Exercise details: Count every line in the following entries where the word "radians" appears. Give the count alone.

(Source data)
★ ★ ★ ★ ★
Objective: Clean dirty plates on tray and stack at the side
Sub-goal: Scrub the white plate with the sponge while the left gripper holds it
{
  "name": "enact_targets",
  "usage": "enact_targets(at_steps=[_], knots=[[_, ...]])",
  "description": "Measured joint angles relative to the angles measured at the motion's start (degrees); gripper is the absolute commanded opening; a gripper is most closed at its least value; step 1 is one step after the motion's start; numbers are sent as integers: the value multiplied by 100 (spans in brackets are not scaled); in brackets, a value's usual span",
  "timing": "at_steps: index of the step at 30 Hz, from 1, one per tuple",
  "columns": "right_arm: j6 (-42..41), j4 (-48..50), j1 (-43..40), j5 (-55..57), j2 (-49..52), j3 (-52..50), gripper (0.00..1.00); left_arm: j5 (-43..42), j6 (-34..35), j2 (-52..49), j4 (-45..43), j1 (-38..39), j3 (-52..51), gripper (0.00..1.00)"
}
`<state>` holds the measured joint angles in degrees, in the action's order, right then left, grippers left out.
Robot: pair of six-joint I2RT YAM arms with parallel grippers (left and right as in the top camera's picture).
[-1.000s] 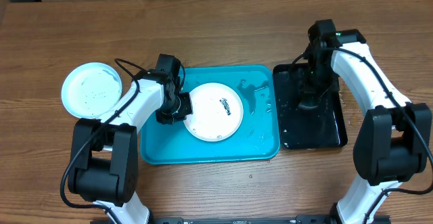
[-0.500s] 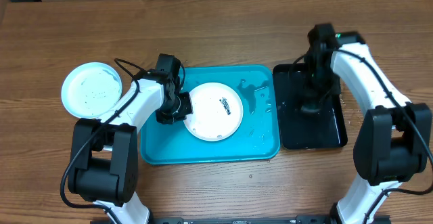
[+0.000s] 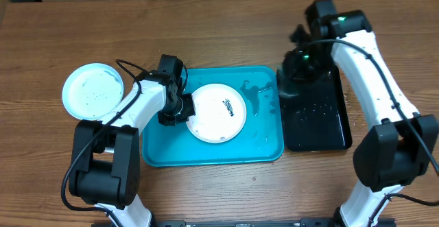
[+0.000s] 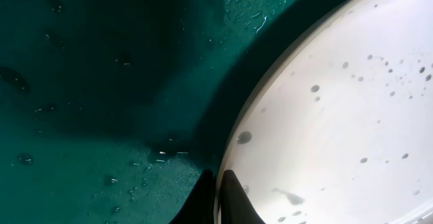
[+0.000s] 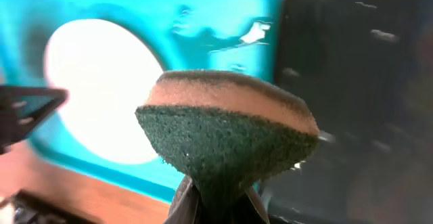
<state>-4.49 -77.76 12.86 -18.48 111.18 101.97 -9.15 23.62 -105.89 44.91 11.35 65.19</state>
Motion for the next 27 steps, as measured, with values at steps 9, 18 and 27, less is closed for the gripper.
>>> enact_targets(at_steps=[9, 18, 27], knots=[[-4, 581, 1576, -125, 0, 0, 4, 4, 0, 0, -4, 0, 0, 6], [-684, 981, 2752, 1521, 286, 0, 4, 22, 0, 0, -17, 0, 0, 5], [-863, 1095, 2839, 2221, 791, 0, 4, 22, 2, 0, -17, 0, 0, 5]])
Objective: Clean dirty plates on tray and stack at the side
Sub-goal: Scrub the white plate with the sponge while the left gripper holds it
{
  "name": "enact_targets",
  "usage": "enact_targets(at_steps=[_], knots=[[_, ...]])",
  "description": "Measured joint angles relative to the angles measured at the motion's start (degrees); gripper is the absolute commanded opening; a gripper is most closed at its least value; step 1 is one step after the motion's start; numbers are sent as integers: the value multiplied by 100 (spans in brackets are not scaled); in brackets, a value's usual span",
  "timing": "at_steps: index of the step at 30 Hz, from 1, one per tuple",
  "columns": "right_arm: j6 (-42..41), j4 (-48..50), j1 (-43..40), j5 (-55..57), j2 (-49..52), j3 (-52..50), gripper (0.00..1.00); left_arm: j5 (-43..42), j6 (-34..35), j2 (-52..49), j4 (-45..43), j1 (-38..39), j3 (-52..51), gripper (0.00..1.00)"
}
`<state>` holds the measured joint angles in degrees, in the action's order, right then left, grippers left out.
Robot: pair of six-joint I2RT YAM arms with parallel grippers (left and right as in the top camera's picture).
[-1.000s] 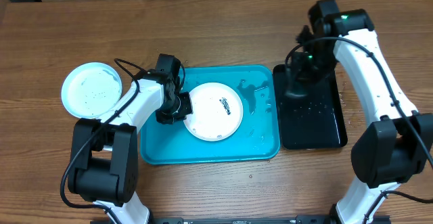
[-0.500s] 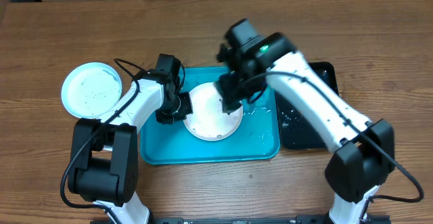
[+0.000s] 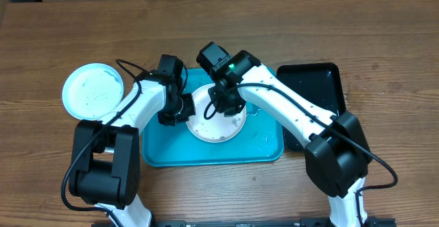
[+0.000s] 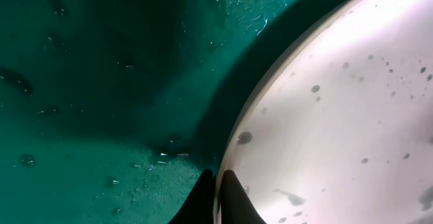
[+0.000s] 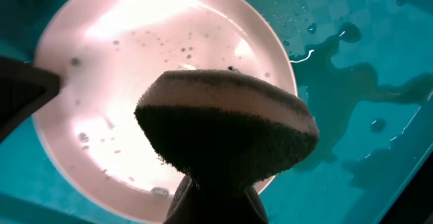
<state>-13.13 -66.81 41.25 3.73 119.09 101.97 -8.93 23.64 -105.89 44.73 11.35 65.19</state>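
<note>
A white dirty plate [image 3: 212,127] lies in the teal tray [image 3: 158,155], speckled with small spots [image 4: 338,116]. My left gripper [image 3: 184,108] is shut on the plate's left rim [image 4: 218,204]. My right gripper [image 3: 228,105] hovers over the plate's middle, shut on a green and pink sponge [image 5: 226,126] held just above the plate [image 5: 101,61]. A second white plate [image 3: 92,90] rests on the table at the left.
A black tray [image 3: 322,83] of water stands to the right of the teal tray. Puddles and drops lie on the teal tray's right part [image 5: 352,82]. The wooden table [image 3: 219,28] stretches all round.
My right gripper has moved with the sponge from above the black tray's near-left corner to over the plate in the teal tray. The left gripper keeps its hold on the rim.
My right gripper held the sponge down in the black tray's water at the two oldest moments. Then it was raised above the tray's left end, sponge in its fingers. Now it is over the plate. The left gripper pinched the plate's rim throughout.
</note>
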Motion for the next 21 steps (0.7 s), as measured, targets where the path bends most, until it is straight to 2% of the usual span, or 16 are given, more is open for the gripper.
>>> enact_targets(at_steps=[10, 21], knots=[[-17, 452, 2, 234, 164, -109, 4, -2, 0, 0, 0, 0, 0, 5], [-35, 1119, -9, 444, 166, -859, 4, -2, 0, 0, 0, 0, 0, 4]])
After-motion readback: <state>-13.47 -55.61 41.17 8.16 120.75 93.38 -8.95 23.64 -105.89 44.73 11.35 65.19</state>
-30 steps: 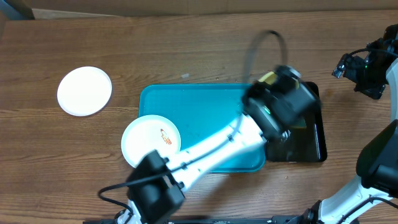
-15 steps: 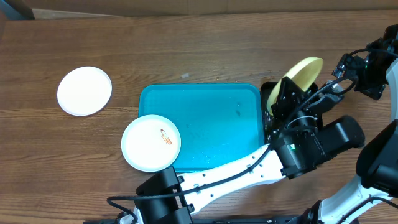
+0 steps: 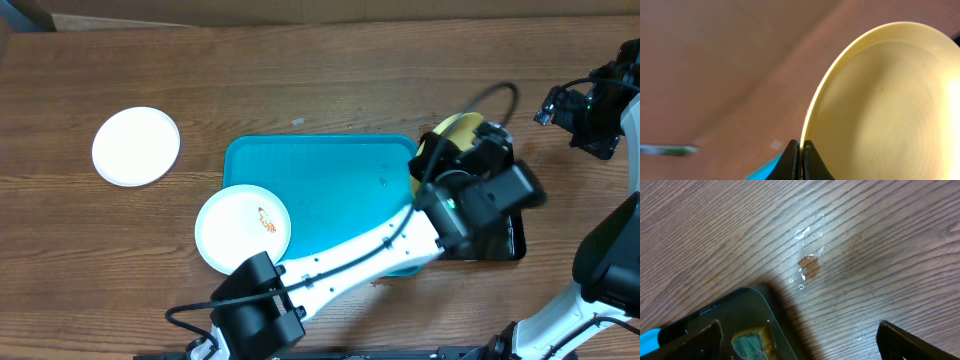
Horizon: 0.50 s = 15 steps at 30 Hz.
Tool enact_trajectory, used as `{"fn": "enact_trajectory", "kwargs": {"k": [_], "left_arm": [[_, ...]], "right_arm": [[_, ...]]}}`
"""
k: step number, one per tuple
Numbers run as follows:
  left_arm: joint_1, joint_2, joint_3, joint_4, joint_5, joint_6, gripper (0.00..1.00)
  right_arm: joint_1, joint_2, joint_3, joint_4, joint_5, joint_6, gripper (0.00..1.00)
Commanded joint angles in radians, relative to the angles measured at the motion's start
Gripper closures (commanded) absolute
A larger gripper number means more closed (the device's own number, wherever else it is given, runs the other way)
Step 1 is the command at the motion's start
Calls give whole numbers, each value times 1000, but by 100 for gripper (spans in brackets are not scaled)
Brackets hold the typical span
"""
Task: Clean dirty plates on tray and stack at the side
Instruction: 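Lift the yellow plate with left gripper and stack it on the white plate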
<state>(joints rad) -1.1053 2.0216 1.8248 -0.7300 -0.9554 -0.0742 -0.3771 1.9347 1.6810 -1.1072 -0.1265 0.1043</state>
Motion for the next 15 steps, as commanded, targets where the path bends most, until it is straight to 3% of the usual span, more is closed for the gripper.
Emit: {"fn": "enact_trajectory", "kwargs": {"k": [1,6,10,12,15], "left_arm": [[114,-21,18,-63,385,-256,96],[347,-62,19,-107,830,-323,96],[610,-71,18,-149,1211,-356,96],[754,-69,18,-192,1305,-356,96],[952,-69,18,-257,1310,-354,96]], "right_arm": [[2,-18,13,5,-1,4,0],[2,-18,13,5,-1,4,0],[2,-18,13,5,-1,4,0],[2,-18,13,5,-1,5,0],[2,-18,13,5,-1,5,0]]}}
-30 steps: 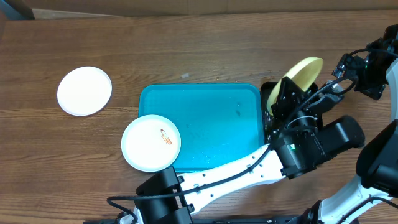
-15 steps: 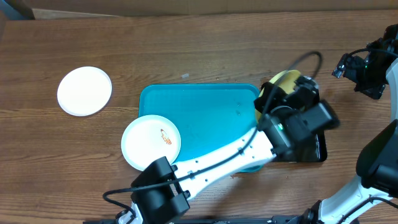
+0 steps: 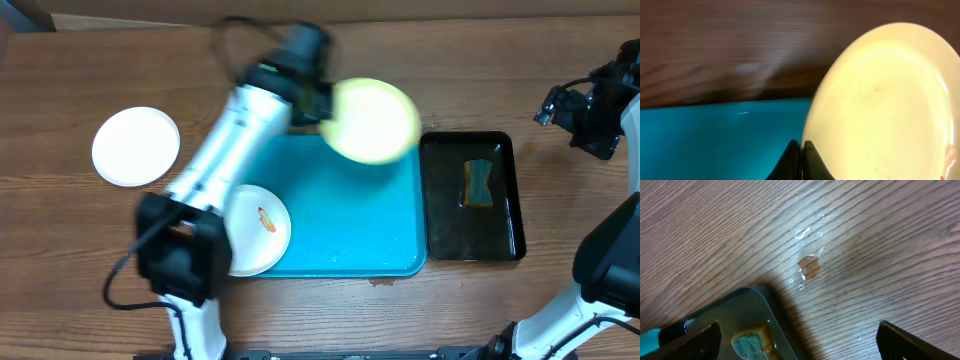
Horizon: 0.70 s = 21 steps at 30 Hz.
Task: Clean dirty plates on tray and stack at the side
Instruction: 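Lift the yellow plate with left gripper and stack it on the white plate, then release the yellow plate and move left gripper toward the tray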
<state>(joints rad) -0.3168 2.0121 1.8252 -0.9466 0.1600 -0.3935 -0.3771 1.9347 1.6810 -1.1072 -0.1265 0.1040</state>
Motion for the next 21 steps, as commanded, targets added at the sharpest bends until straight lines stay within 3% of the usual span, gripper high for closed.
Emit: {"fn": "enact_trajectory", "kwargs": {"k": [1,11,15,21], "left_arm": [[239,-60,17,-58,191,-32,96],[808,-56,16,-187,164,-32,96],[911,-56,4,-232,39,-33,96],[958,-55,-79,-185,-122,-33,96]], "right_arm": [[2,-18,13,5,-1,5,0],[2,-18,13,5,-1,5,0],[2,-18,13,5,-1,5,0],[2,-18,13,5,-1,5,0]]}}
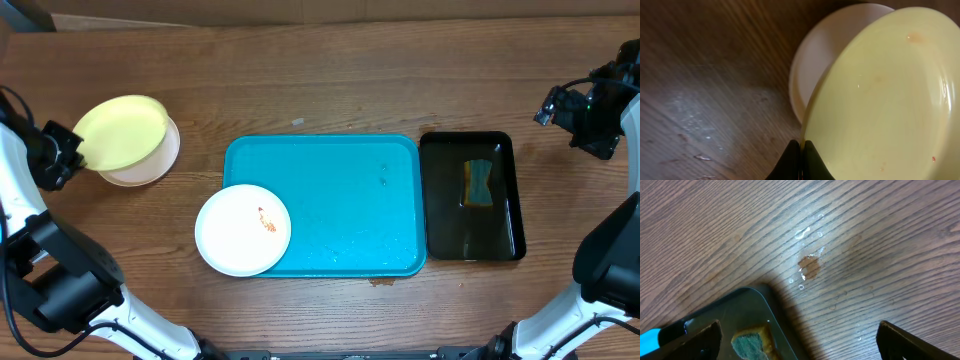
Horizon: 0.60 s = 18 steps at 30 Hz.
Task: Clean dirty plates on tray and stack at the side
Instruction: 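Release the yellow plate and move left gripper toward the tray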
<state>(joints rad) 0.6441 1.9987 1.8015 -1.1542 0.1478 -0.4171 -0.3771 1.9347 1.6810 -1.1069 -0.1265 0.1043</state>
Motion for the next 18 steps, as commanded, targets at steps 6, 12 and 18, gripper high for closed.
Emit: {"fn": "enact_trajectory", "kwargs": {"k": [6,12,18], "left_arm": [[-6,-42,-199,181,-70,-10,96],[-9,-42,-233,291,-39,-5,69],[-13,-42,-233,174,173,39,34]], "right_arm": [[2,-18,13,5,-1,5,0],[2,-18,13,5,-1,4,0],[2,-18,13,5,-1,4,0]]}}
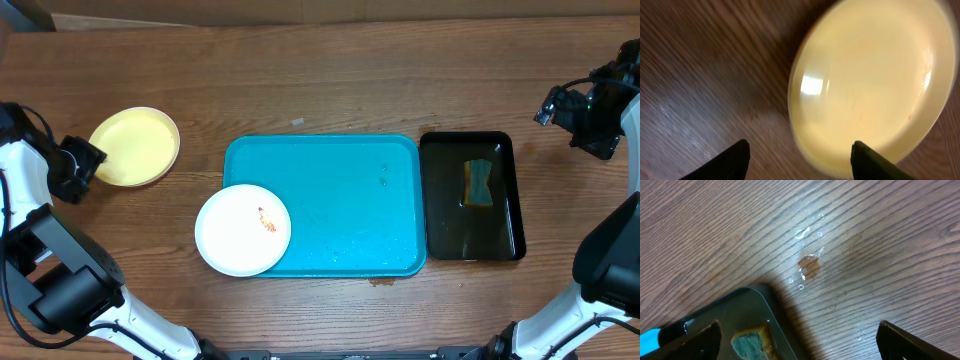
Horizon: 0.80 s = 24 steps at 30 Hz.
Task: Clean dirty plates on tray and stack at the side
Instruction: 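Release the yellow plate and move left gripper toward the tray, then grip the remaining white plate rim with the left gripper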
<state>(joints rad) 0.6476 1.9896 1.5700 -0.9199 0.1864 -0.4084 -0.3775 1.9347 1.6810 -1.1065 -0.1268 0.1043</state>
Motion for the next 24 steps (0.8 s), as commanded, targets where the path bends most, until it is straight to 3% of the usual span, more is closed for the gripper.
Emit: {"fn": "enact_trajectory", "kwargs": {"k": [1,7,12,17,21,24], "left_arm": [[-21,-33,-1,-107,142,31,34],[-90,-38,-1,-292,251,118,42],[-266,-42,-1,-397,291,212,44],[-417,-42,-1,-472,157,214,45],[-499,-42,-2,-511,30,213,61],[-538,-42,-2,-525,-71,170,65]], "right_arm": [[2,-18,13,5,-1,4,0],[2,-18,13,5,-1,4,0],[2,-18,13,5,-1,4,0],[2,-18,13,5,-1,4,0],[2,-18,13,5,-1,5,0],[2,-18,13,5,-1,4,0]]}}
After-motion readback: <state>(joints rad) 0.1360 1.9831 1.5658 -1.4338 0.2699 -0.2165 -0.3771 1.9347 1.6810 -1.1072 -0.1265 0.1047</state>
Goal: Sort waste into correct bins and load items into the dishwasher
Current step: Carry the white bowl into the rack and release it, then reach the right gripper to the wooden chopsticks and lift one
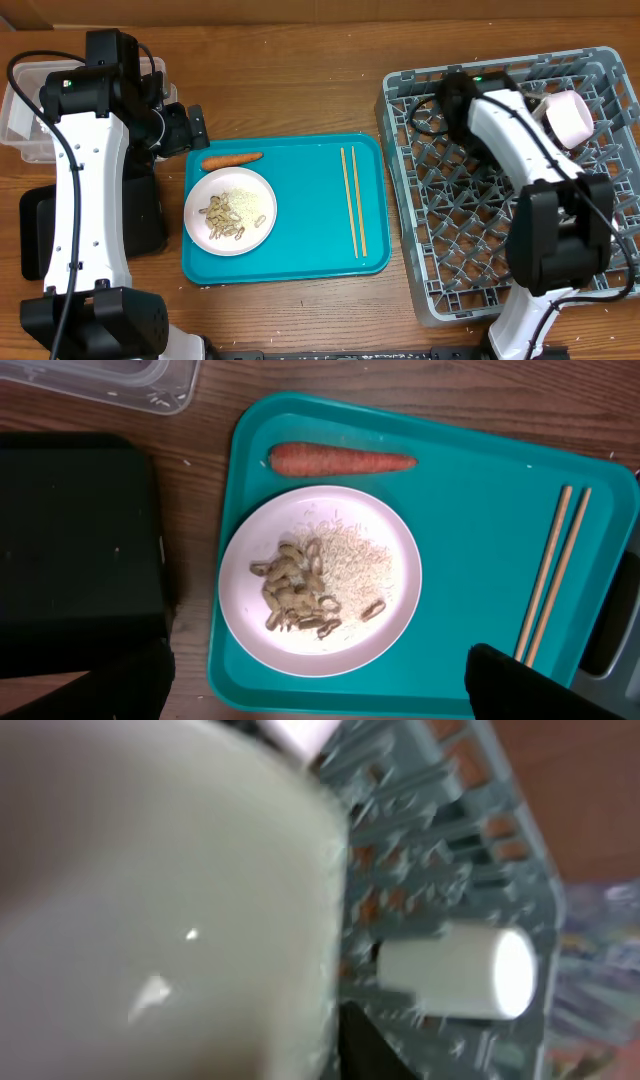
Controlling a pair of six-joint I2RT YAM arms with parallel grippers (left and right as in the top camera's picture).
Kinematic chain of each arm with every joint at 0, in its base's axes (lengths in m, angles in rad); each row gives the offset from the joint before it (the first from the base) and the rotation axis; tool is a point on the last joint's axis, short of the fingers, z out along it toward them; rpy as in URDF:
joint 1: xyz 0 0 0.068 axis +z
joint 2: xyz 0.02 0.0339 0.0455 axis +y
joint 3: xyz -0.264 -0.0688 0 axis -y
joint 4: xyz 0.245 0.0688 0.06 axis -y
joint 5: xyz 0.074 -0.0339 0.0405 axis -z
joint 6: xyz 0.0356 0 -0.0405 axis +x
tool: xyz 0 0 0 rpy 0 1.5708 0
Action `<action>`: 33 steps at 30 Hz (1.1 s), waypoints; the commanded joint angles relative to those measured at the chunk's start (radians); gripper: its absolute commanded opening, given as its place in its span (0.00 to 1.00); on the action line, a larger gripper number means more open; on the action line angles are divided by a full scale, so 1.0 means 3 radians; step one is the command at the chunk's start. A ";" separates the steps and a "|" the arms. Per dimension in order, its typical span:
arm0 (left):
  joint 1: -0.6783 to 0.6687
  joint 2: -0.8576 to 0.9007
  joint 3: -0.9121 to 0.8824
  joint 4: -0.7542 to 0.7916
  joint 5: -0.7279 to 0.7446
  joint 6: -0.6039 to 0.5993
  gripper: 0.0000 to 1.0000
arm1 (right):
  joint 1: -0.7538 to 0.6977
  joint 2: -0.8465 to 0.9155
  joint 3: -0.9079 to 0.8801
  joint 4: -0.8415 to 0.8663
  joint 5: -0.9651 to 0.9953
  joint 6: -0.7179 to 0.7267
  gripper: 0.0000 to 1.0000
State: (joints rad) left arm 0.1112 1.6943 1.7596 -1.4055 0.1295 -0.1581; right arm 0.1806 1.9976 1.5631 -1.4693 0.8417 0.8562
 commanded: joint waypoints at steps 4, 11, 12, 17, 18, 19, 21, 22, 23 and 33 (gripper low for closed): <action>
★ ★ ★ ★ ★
Answer box: 2